Sunil, who hails from Pathanamthitta but was raised in Abu Dhabi, has since spent most of his college and professional life in Bangalore. The daily grind got him through college and landed him his dream job at Intel, but his passion for music and the desire to sing got the better of him. “I had always wanted to learn to sing professionally but with work taking up a chunk of time it was hard to do so. Since I was fascinated with how musicians in the old days lived and practised in gurukuls, I quit my job, went to Chennai, and did just that,” says Sunil, who was in the city to conduct a preliminary session of the workshop.
It was upon returning to Bangalore and starting up work again that he realised that there were many people like him who were interested in singing but not pursuing their interest because of the effort involved. “In India there is this misconception that a good singer needs years of training in classical music.

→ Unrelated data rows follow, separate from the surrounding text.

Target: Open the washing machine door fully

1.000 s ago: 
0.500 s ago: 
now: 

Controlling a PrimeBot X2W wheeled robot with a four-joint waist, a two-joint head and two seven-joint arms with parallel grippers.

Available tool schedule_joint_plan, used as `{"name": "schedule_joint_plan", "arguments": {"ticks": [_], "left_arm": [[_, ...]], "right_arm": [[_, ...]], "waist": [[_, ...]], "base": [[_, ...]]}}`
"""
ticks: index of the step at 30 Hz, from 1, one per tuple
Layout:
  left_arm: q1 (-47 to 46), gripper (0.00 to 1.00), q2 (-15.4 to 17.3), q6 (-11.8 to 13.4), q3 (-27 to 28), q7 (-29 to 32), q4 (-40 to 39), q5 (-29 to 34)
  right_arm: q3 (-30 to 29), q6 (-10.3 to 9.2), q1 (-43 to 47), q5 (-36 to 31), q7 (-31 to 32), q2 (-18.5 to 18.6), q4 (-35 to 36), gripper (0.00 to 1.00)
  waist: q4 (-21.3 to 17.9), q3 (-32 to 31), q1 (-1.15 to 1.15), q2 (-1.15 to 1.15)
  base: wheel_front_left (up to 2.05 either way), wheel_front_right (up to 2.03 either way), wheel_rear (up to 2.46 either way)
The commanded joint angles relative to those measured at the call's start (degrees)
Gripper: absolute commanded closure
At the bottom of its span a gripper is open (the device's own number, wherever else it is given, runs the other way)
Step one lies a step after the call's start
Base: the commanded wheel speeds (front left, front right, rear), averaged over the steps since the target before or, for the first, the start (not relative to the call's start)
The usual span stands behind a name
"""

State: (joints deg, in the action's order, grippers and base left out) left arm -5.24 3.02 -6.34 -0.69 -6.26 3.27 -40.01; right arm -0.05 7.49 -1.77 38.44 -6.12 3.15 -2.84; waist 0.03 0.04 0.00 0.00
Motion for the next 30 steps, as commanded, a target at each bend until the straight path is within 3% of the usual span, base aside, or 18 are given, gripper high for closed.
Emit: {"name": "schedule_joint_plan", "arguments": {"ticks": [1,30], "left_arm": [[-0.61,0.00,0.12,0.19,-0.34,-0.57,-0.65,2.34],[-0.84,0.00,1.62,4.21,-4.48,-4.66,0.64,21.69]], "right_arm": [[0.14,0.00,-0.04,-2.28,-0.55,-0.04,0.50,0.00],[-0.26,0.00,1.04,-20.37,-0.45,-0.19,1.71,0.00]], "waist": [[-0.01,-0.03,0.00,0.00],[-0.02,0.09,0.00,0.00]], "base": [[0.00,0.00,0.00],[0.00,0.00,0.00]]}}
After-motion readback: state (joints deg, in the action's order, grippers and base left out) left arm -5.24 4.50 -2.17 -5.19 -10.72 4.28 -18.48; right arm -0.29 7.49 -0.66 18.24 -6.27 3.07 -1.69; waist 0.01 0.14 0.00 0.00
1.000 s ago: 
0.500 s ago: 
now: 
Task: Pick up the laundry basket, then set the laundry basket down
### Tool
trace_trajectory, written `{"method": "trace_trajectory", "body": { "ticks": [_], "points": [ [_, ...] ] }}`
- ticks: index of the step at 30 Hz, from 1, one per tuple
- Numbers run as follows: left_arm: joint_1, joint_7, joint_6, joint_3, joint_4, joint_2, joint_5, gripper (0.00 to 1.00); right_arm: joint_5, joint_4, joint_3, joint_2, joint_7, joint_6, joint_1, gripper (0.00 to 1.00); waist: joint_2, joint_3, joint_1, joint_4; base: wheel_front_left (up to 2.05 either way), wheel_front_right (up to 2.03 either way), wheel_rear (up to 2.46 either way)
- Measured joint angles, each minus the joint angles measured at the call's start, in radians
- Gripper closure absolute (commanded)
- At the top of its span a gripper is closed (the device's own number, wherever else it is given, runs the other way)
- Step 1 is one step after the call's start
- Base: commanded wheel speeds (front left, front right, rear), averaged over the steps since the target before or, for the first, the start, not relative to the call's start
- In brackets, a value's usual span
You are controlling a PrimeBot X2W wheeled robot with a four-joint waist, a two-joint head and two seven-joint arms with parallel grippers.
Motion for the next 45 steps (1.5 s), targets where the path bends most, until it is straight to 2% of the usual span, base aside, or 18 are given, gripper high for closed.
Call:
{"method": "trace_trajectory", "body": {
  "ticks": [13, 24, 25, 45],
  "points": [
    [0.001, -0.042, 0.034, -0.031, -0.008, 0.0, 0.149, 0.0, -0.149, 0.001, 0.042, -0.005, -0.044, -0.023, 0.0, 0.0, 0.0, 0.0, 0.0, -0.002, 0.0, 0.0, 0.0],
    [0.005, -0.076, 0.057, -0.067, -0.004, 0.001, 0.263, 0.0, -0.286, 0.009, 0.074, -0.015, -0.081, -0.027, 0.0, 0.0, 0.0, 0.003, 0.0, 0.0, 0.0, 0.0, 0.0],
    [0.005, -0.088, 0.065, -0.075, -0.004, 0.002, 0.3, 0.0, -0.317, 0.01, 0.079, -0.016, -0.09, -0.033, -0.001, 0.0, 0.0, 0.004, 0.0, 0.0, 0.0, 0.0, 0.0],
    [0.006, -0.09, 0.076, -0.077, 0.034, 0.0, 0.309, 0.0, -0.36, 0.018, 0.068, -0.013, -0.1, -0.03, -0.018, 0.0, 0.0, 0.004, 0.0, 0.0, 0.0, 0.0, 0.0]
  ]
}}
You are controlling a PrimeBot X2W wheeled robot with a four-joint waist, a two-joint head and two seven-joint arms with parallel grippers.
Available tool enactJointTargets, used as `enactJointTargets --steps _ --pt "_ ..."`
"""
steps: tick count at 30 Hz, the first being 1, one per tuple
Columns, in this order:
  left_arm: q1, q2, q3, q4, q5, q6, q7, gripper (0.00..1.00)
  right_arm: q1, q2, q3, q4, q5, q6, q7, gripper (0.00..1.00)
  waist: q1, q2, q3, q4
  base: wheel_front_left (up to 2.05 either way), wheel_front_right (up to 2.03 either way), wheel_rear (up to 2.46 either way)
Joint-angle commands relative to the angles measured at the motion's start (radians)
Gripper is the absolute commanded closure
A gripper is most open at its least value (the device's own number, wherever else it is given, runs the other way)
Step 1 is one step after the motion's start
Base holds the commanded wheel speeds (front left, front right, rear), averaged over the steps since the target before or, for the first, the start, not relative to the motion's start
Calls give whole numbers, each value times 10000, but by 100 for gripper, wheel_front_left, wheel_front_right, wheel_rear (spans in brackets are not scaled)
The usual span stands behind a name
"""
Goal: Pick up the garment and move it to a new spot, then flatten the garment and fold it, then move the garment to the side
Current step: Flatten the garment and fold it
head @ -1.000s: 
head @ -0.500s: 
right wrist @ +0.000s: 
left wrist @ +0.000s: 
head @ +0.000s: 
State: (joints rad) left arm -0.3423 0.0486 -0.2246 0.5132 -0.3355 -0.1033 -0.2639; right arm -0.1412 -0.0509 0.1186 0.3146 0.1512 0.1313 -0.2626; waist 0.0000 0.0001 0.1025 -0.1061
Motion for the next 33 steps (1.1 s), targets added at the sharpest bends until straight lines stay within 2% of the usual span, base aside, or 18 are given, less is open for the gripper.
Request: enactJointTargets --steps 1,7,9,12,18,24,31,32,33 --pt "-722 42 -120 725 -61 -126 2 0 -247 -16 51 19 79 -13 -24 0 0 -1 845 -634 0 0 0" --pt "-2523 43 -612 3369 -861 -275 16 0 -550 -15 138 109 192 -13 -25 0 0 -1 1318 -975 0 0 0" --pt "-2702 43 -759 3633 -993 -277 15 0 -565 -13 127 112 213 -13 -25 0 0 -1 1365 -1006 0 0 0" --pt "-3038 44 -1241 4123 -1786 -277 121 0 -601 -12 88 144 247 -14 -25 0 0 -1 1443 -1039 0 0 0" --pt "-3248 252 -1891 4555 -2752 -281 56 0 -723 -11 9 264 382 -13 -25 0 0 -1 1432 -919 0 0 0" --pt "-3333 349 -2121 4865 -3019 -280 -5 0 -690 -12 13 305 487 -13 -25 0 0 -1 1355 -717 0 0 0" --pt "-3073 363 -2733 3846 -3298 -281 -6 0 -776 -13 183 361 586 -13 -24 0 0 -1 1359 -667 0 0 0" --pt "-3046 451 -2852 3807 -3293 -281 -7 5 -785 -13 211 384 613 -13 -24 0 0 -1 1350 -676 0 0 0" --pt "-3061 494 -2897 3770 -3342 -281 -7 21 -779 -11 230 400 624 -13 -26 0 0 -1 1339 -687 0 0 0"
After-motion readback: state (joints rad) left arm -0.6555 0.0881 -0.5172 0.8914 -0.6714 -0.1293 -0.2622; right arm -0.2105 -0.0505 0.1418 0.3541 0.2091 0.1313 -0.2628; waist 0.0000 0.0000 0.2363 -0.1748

A lot of people who think this actually want to sing film songs, and this confusion is what holds them back. Since I started learning music I have worked with some great musicians and performers and what I try to do with ‘From Mug to Mike’ is to give participants some of that experience,” he says, adding that the simple and undemanding nature of the workshop has led people from all age groups to join the workshop.
Sunil conducts the workshops in different stages, initially having a five hour session where he goes through his own experiences and gives participants the opportunity to record in a studio. He later conducts advanced workshops for those willing to continue, where they have interactive sessions and eventually prepare for a live show. “The thing about ‘From Mug to Mike’ is that it does not require a long standing commitment. Participation in each session of the workshop is voluntary, depending on the level to which the participants are interested. It is a great experience to see people from all ages encourage each other, form a support group and stay in touch online. The emotional moments when someone hears their recorded voice for the first time are uplifting,” he reminisces.
Sunil has conducted close to 25 workshops since the inception around six months ago, and is now looking to expand beyond Karnataka because of the feedback he is receiving from other states and abroad.
“It is good for me and for the people who attend. I feel like there is something to be gained in music, so I have quit my full time job again and am concentrating on this for the near future. Some people ask if any of the people who attended my workshops have become popular. Popularity is relative. For some, performing on stage is popularity, or getting asked for an autograph is popularity. The aim is not to create more playback singers, but to encourage more people to sing and improve their singing,” he says with the air of a man satisfied with his place in life.